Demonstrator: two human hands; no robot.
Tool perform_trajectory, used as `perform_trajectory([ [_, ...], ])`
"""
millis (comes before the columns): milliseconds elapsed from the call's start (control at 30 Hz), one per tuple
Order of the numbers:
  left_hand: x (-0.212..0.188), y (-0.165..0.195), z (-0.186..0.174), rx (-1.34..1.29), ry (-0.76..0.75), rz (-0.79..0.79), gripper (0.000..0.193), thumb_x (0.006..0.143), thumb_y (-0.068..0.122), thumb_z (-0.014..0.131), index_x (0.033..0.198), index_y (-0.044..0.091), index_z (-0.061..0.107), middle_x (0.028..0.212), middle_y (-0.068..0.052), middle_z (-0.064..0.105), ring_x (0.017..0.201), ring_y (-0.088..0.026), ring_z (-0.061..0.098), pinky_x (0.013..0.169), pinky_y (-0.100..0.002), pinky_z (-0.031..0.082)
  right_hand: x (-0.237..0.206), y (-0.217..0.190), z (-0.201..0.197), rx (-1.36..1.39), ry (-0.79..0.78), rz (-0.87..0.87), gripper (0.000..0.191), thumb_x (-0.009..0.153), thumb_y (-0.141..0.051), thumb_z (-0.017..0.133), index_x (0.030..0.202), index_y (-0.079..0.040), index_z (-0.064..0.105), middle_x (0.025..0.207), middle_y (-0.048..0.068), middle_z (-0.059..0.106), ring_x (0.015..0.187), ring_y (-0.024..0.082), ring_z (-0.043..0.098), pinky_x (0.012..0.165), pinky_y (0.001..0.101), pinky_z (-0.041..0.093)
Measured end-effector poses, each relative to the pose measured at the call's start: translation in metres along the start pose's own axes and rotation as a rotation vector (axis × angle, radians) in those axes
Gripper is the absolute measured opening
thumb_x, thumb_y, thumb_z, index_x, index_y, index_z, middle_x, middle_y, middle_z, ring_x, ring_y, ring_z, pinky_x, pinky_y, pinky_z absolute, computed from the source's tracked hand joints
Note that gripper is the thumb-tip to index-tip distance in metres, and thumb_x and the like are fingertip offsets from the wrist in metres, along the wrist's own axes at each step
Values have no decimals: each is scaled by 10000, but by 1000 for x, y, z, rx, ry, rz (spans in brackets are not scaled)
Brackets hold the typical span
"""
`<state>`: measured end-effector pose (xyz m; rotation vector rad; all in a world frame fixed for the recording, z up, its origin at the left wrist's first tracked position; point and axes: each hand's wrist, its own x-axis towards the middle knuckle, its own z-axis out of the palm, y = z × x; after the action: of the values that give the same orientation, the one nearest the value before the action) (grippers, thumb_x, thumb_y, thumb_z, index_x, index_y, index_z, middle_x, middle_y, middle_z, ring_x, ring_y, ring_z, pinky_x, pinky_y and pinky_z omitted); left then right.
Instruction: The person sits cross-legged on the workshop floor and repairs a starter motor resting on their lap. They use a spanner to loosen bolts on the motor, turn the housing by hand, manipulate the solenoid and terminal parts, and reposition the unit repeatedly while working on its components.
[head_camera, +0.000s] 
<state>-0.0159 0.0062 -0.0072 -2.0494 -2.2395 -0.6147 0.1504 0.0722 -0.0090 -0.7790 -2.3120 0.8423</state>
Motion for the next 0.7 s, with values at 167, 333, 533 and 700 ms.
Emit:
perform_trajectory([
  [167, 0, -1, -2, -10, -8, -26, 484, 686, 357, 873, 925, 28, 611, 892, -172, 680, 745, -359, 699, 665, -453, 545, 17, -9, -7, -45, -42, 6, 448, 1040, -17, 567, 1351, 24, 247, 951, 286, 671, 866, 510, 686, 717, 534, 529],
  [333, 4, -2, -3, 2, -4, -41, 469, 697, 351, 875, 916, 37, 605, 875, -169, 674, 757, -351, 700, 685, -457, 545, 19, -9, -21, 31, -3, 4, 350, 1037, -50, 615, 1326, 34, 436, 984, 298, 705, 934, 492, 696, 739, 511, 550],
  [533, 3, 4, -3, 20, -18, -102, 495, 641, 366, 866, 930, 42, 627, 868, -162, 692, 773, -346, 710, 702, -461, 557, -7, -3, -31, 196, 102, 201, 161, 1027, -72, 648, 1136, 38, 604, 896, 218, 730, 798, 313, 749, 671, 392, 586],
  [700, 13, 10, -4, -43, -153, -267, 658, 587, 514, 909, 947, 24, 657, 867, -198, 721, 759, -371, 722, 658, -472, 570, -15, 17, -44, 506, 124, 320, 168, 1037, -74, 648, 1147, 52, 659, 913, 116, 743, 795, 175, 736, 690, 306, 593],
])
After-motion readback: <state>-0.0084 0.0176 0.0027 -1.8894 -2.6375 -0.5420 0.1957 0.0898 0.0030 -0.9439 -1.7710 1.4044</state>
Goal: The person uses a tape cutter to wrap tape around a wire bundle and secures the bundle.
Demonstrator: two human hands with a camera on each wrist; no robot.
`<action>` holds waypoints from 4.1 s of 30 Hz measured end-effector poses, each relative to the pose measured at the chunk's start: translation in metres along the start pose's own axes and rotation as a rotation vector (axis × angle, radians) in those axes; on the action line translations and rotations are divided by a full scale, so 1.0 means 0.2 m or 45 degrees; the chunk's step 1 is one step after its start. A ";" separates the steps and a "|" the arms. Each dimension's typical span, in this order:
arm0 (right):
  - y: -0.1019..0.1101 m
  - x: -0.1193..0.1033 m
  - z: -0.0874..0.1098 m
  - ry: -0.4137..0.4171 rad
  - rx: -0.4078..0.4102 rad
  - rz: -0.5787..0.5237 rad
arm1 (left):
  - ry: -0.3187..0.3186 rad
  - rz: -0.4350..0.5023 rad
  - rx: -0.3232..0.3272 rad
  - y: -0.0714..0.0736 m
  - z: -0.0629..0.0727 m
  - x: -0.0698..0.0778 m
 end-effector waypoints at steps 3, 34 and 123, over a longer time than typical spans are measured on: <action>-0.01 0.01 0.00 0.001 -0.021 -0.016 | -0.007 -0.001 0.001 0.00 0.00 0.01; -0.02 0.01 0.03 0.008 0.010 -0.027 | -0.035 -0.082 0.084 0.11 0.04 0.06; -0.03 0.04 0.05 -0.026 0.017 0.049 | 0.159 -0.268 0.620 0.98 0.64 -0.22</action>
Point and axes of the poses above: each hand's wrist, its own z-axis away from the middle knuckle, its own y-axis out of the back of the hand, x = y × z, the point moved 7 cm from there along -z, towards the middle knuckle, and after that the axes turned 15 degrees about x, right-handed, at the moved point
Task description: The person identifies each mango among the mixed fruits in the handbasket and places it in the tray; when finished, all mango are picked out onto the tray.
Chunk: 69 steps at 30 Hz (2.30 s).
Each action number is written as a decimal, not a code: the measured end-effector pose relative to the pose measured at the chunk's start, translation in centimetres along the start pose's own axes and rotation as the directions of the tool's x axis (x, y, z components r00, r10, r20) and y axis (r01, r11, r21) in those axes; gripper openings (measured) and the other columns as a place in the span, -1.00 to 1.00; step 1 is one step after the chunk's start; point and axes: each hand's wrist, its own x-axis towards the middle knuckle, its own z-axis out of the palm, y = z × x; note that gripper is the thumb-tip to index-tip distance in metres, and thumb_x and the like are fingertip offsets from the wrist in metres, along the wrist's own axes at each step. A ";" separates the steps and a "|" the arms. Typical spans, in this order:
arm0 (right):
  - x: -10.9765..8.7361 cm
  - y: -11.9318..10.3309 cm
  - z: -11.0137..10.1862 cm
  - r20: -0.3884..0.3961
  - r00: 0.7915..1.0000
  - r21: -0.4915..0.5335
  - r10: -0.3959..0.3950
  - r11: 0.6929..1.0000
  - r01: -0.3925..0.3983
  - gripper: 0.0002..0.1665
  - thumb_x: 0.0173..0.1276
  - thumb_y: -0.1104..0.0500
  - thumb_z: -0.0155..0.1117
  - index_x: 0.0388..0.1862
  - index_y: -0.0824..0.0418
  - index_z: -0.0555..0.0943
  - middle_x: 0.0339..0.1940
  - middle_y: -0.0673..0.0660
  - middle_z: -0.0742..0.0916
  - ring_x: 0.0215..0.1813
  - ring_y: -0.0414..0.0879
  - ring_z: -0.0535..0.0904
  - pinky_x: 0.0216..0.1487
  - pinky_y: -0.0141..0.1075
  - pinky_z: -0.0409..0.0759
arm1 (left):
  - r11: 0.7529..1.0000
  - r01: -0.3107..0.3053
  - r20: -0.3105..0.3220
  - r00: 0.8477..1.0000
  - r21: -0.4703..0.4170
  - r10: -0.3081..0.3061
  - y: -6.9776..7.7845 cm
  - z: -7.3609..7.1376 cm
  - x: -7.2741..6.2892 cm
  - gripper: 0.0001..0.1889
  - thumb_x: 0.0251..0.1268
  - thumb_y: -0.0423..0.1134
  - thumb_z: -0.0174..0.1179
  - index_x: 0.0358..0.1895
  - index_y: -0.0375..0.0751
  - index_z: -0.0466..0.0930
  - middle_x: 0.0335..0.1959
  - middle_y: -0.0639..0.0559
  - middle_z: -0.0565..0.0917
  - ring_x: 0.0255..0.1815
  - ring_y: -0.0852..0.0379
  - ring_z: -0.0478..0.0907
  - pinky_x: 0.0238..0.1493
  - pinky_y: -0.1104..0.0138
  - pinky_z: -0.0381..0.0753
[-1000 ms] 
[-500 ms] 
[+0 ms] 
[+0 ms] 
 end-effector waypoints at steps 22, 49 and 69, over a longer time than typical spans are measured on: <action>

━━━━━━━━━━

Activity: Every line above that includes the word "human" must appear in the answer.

Written solution:
Demonstrator: two human hands; no robot.
Demonstrator: two human hands with a camera on each wrist; no robot.

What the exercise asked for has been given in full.